Ahh, festivals. Remember them? Partying in a packed field all day with your mates, knee-deep in mud and listening to banging tunes. If only. As we are potentially missing yet another year of fun, the festival blues are really hitting hard. But, it’s not all doom and gloom! Looking back at the best festi-fits throughout the decades can give us a glimmer of hope (and inspo) for when we will be partying again.
Woodstock, 1969 – the legendary festival to end all festivals. Marketed as “3 Days of Peace & Music”,
Woodstock was a seminal event for the counterculture movement. The apparel seen on the attendees encapsulated ‘60s and early ‘70s fashion completely – a total boho dream. Bell-bottoms, flowing fabrics, and lots of suede.
Woodstock celebrated peace and love, and was seen as the amalgamation of the hippie lifestyle. Attendees of all genders roamed around half-nude, championing the free-spirit vibe. Home-made clothing, such as tie-dye tees and crotched bras were a staple amongst the nearly half a million festival goers. DIY’ing your jeans was also in, with patchworking, painting, fraying and embroidering to create your own unique pair that highlighted your individual style.
People had also begun travelling more in the ‘60s, with the popularity of the hippie trail and camper vans, many hippies brought non-Western clothing to Woodstock. Ponchos were worn with traditional African dress, alongside kaftans and chong kraben.
It is clear by looking at today’s festival fashion where it’s inspirational roots lie. ‘60s psychedelic prints and DIY vibes can be seen at festivals all around the country.
The 1980s was famed for its bright, block colours and slogan tees. Neon tutus, legwarmers and huge shoulder-pads also reigned supreme. It is hard to go to a festival nowadays without seeing a neon windbreaker, or ski jacket. Mass sold by Depop resellers, or vintage sellers at the festivals themselves. It seems everywhere you look, a brightly coloured jacket catches your eye.
Unlike ‘60s styles, the ‘80s is definitely a less popular aesthetic worn.
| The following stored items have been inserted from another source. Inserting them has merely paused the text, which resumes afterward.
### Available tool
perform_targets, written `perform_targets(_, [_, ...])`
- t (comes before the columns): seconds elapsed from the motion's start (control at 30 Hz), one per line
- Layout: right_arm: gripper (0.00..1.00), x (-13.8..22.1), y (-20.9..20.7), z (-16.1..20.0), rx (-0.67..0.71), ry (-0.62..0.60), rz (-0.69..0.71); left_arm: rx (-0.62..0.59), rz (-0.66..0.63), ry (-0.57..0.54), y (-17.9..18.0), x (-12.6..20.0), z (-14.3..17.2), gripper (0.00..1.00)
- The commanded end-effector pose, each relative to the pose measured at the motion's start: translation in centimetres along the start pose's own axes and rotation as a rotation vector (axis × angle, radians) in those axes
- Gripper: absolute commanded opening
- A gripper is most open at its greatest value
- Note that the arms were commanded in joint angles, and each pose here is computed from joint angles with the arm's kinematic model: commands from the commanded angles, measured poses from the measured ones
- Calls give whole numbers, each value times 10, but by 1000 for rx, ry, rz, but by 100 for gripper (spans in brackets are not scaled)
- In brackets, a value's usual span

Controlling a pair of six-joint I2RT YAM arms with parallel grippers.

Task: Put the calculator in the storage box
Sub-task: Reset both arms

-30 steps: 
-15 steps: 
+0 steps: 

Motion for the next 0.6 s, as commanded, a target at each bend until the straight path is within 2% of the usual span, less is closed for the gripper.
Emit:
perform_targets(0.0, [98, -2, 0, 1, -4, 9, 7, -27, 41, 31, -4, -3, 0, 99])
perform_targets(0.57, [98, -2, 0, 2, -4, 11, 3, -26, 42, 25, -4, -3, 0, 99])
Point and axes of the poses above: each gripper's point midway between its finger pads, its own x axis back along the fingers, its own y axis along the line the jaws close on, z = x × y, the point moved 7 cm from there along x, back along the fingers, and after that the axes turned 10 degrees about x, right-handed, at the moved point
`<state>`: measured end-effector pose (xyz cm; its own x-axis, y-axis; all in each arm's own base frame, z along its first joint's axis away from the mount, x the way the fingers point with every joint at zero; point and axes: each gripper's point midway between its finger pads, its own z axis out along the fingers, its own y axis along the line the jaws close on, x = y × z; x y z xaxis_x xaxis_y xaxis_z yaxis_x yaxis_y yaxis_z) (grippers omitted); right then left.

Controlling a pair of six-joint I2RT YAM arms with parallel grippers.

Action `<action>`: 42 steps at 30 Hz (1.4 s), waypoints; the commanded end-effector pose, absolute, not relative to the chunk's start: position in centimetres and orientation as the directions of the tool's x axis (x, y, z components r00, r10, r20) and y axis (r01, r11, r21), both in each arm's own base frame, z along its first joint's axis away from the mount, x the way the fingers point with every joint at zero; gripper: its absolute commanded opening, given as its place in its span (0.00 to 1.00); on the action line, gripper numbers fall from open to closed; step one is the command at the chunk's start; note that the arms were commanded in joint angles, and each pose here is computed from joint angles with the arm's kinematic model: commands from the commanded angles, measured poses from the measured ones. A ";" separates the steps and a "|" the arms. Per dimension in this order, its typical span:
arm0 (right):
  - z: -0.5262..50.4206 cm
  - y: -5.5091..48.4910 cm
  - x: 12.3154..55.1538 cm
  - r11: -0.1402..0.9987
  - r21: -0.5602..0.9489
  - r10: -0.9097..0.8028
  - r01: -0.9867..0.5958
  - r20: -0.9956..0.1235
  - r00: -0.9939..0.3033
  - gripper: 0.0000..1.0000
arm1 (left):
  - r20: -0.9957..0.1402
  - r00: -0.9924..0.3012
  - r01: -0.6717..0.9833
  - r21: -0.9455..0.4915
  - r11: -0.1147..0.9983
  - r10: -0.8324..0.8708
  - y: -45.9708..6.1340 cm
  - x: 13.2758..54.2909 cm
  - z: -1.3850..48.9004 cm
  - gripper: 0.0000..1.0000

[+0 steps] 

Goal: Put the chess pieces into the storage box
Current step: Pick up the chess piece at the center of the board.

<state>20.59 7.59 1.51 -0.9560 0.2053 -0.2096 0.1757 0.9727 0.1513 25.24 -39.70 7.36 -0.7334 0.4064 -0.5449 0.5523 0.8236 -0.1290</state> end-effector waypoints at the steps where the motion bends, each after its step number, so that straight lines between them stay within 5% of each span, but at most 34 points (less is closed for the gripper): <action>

Unless, it’s a fancy-dress outfit, of course.
Mad for it! The 1990s is currently at its peak style-revival. Everywhere you look, ‘90s staples aren’t hard to spot. Bucket hats, bum-bags and bike shorts. The whole shebang! Subcultures dominated in the ‘90s, from underground raves, to alt-grunge and Britpop. Everybody could find a community right for them. In 1995 Glastonbury introduced it’s Dance Tent, solidifying EDM as a festival essential.
Rave attire is very popular with current festival goers, as it was back then – think neon fits with a lot of beads. Space buns and low-rise, baggy bottoms were also a major trend. Bright poppy colours remained from the 1980s style, but became grittier when adopted by the underground subcultures. The youth were searching for hedonism in the laser-filled, sweaty rooms that vibrated from the bass of the EDM.
A more mainstream culture was also prevalent – Britpop and Lad attitudes. Oasis vs. Blur and the idea of Cool Britannia swept the nation, where working-class heroes like the Gallagher brothers reigned supreme. Outfits looked back to the 60’s, with coloured sunnies and major Mod influences, to pay homage to the great musicians who came before. Exactly like today’s festival-fits paying homage to the 90’s style.
Social media boomed in the 2010s, resulting in festival fashion inspo and #OOTDs at our fingertips for the first time. Alexa Chung and Kate Moss were the It girls that we all wanted to be at the start of the decade. Flower crowns, denim shorts and Hunter wellies were the 2010s outfit staples, as well as a Barbour jacket.
However, a harmful shift happened in the 2010s. Fast fashion brands started making a lot of money through selling festival wear and influencer sponcon. The urge to buy and to look your best was heavily promoted by brands and celebs, resulting in one-wear outfit sales soaring.
The promoted idea that you need to buy a new wardrobe for one weekend is not sustainable. Fast fashion brands are pumping out clothing meant to look like the icon festi-fits of the ‘60s through to ‘90s. Handmade tie-dye tees turned into mass-produced, microplastic replicas.
Brands have already started pushing their festival collections, in hopes that people will be inclined to buy due to easing lockdown restrictions. But, what is the true cost? And, what would happen to those new purchases if festivals aren’t able to go ahead this year?
Before you go out and buy for this year’s festival season, consider shopping sustainably, or reusing what you already have.